According to Nault, there are only two states in the country (the other being Massachusetts) that do this kind of local, hands-on supervision. Coastal municipalities hire a certified shellfish warden to enforce licensing and harvest limits, and all residents have to do is go to their town clerk and inquire about getting a recreational license. Nonresidents can also apply—in Searsport, for example, you can buy a three-day recreational license for a mere $15—but every town has different limits based on their resources, so be sure to check before your trip.
Next, go to the Maine Department of Marine Resources’ live map to see where the Maine shellfish growing areas are and to check for water quality and red tide–type closures). “You’re eating the gut of an animal,” says Nault. “It’s a raw product, so you have to be careful. The standards are very tight.”

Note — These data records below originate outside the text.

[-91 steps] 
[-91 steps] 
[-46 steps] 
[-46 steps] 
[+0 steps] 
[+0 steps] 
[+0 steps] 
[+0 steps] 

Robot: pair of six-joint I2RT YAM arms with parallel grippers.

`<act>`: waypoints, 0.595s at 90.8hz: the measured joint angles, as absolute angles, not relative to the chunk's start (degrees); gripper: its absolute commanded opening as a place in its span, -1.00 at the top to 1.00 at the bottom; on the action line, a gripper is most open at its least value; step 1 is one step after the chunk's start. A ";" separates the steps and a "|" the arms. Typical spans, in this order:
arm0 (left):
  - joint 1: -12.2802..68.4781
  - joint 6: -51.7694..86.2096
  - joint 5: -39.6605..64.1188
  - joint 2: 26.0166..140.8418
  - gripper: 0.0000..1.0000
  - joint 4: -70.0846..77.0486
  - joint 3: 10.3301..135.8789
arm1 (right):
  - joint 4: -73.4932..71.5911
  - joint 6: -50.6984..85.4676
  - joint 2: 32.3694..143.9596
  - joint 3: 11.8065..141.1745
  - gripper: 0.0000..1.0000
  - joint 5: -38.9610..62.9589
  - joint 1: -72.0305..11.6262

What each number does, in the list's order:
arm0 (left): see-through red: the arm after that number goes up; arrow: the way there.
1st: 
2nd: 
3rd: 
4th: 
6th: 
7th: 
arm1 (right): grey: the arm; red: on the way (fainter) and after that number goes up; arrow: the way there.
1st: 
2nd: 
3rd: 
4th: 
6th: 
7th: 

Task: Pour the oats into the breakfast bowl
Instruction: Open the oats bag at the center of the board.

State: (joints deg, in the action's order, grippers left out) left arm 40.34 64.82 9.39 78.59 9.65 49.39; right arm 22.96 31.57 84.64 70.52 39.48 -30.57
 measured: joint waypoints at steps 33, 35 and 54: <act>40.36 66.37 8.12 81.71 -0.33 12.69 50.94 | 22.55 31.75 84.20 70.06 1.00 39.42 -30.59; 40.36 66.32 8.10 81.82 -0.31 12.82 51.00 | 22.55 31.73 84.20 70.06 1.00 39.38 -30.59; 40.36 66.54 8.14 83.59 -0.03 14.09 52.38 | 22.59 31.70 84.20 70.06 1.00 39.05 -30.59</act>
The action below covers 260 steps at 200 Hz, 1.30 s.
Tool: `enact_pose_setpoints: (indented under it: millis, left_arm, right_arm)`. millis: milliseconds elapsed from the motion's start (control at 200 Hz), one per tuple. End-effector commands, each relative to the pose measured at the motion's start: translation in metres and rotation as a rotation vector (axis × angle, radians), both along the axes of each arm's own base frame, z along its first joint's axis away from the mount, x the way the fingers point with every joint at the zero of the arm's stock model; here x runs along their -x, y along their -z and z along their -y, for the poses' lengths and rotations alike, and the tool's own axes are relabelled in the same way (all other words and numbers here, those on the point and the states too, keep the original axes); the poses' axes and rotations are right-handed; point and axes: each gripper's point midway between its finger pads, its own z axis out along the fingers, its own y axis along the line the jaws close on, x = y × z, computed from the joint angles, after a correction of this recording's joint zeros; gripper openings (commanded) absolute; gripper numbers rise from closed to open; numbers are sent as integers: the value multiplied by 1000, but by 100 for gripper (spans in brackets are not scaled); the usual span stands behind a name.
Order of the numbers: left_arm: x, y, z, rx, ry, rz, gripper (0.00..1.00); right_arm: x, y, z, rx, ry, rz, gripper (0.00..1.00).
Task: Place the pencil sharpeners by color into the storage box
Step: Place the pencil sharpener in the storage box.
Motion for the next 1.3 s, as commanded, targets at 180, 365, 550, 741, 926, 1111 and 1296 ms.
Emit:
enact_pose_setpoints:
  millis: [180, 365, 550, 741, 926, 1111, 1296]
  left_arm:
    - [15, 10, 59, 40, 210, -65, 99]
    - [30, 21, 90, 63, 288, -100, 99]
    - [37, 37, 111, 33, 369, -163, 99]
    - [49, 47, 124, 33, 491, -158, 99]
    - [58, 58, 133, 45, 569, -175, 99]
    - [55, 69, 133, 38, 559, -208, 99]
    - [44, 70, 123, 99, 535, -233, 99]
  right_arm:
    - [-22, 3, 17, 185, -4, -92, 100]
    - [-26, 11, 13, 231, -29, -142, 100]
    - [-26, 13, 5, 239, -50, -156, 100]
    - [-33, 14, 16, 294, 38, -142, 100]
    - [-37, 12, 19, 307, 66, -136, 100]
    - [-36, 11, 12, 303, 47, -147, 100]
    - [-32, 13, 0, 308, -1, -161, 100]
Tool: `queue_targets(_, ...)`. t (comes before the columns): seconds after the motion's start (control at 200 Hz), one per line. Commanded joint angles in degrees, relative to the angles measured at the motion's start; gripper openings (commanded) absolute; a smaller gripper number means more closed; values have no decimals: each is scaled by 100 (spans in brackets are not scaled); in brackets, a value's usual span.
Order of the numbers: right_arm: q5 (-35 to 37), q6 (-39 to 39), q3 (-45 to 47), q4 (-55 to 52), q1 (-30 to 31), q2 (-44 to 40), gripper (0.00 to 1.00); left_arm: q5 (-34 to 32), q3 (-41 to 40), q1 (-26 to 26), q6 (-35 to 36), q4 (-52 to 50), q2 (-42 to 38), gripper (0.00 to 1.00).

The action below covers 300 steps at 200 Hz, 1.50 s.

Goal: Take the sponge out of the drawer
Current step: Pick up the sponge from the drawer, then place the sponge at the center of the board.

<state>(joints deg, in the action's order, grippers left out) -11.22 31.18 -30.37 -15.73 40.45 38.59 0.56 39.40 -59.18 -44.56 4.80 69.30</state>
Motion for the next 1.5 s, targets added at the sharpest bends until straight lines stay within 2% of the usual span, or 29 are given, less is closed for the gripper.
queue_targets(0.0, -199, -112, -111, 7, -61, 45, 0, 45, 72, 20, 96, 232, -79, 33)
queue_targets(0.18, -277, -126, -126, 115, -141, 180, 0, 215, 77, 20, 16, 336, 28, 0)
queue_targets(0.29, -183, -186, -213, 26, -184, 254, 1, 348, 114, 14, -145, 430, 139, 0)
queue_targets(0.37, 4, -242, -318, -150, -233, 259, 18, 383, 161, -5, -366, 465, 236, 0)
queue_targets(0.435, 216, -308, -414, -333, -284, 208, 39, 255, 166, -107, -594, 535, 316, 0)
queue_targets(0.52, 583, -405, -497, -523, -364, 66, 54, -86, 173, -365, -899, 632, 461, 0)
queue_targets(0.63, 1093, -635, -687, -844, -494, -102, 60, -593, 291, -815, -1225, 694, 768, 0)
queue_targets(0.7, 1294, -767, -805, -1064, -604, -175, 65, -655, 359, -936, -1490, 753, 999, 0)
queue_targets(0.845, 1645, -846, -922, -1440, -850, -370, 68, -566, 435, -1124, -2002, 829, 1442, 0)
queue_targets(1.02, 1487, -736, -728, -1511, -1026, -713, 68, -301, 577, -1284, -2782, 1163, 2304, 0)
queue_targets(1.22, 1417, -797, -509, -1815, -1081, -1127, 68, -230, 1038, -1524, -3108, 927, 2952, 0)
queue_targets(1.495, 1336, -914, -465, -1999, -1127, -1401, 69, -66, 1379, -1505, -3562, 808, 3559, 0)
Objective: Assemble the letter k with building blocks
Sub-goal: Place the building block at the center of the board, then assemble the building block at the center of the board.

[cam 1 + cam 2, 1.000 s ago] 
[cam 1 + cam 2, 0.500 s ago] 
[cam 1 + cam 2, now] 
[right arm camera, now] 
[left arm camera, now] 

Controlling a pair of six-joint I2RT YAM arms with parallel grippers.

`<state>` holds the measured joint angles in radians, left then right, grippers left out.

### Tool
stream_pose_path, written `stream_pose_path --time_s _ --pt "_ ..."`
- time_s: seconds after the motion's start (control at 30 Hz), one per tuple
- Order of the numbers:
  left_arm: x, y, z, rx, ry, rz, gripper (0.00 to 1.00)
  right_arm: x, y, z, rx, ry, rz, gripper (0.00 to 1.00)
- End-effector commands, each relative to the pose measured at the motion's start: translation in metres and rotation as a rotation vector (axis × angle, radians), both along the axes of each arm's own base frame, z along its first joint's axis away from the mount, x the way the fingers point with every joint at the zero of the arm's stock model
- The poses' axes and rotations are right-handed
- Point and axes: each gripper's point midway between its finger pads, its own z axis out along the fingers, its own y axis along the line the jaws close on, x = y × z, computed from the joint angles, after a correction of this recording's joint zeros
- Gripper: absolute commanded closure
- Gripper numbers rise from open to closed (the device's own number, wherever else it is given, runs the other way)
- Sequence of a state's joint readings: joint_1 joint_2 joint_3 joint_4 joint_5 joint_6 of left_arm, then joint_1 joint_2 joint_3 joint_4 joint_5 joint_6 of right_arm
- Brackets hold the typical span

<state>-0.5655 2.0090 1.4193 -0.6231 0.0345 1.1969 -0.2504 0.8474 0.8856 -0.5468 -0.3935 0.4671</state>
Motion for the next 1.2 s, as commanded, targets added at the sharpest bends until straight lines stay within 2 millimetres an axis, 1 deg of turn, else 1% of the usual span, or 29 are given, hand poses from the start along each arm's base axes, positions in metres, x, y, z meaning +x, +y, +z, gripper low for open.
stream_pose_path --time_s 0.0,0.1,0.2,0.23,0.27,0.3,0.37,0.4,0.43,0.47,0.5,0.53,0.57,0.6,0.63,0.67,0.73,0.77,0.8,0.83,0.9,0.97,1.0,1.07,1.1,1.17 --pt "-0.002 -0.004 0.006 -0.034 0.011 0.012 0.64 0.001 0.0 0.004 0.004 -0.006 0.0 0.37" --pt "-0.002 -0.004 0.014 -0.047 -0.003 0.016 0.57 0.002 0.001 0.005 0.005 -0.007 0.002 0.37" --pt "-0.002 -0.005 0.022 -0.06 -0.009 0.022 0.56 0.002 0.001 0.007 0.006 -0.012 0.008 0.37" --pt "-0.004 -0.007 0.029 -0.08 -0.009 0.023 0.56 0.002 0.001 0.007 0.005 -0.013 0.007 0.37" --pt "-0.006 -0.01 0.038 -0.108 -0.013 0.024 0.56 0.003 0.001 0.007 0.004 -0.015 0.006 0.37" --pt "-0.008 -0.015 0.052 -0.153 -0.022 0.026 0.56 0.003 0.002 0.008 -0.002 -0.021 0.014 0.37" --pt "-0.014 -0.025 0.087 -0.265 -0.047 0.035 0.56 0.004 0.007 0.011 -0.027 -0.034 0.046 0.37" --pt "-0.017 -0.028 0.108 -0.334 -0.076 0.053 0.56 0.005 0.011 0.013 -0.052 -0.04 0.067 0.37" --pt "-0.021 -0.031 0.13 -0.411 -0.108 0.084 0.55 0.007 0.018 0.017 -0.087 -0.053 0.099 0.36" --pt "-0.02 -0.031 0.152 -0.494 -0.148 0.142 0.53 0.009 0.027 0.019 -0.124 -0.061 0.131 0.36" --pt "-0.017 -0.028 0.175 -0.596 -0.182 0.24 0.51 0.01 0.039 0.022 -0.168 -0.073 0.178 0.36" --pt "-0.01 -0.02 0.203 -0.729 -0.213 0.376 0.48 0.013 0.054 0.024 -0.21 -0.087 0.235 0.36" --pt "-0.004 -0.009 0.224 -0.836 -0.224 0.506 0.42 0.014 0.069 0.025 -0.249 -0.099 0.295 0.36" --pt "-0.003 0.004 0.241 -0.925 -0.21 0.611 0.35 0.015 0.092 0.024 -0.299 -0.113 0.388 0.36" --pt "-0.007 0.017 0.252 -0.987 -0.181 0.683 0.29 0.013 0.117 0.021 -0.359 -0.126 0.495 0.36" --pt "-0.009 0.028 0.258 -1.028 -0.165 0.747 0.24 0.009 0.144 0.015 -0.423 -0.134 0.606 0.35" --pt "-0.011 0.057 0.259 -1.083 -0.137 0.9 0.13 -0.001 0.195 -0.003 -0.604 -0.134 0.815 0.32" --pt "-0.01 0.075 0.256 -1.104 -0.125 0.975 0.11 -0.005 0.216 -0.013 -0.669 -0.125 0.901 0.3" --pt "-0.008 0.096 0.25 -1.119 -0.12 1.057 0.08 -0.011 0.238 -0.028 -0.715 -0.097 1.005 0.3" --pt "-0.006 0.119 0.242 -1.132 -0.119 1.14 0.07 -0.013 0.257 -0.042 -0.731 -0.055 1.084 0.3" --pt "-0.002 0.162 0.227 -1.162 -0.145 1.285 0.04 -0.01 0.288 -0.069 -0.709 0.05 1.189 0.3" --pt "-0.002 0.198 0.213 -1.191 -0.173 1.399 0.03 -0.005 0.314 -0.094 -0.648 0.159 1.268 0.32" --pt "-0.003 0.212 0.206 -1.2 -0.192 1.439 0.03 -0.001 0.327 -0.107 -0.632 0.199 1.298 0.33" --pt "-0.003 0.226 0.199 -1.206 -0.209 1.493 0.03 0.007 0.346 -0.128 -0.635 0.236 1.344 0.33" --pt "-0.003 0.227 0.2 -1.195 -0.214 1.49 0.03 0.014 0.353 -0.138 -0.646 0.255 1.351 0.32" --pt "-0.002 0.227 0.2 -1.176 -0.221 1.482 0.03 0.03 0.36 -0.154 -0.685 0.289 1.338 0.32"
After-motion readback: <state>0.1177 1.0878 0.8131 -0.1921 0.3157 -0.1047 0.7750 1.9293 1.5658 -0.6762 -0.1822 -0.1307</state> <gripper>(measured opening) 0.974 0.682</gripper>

Finally, get out on the flats. The best time to go is on a falling tide, at low tide, or at the early stages of the incoming tide; in other words, when there’s more land than water. As for equipment, all you really need is some form of basket or bucket and a clam fork—a four or five-tine, bent fork with a stubby handle. Scan the mud or sand for holes, which will be spattered along the flat. “It’s kind of an oblong hole, not a round hole,” says Nault. “And there’s really two holes: from the incurrent and excurrent syphon in the clam’s neck.” Dig in front of the holes, carefully peeling through the layers of mud to get to the clams out without breaking their shells. Soft-shell clams, or steamers, which are the most common and what most people think of when they think Maine clams, will be down six to eight inches, sometimes a little deeper in the winter. A quahog isn’t going to make a distinctive hole but will have a black spot on the sand above; oysters and mussels are sitting right on the surface; razor clams have a sizeable, roundish to oval hole, and they’ll be down much deeper so are trickier to dig out.
Leach getting to work in the softshell clam flats. Teaching the writer how to dig: Locate the clam holes in the sand, stick the rake tines into the mud, and gently pull the land over onto itself to find the clams buried beneath. A nice juicy clam, perfectly sized. How do you know for sure it’s the right size? Bring a clam gauge. If it passes through the opening on the clam gauge, toss it back into the water. If it’s too big for the gauge, into your basket it goes.
You can recreationally harvest one peck, or eight quarts, of clams every day. And just like with fishing and lobstering, there are legal size limits to abide by: The minimum size for soft-shell clams is a shell two inches long. Quahogs, or hard-shell clams, must be one inch thick. If you’re lucky, you’ll hit what’s called “a run” and find yourself filling up your basket or bucket with more than enough for dinner, when you can boast about gleaning one of the state’s true wild foods.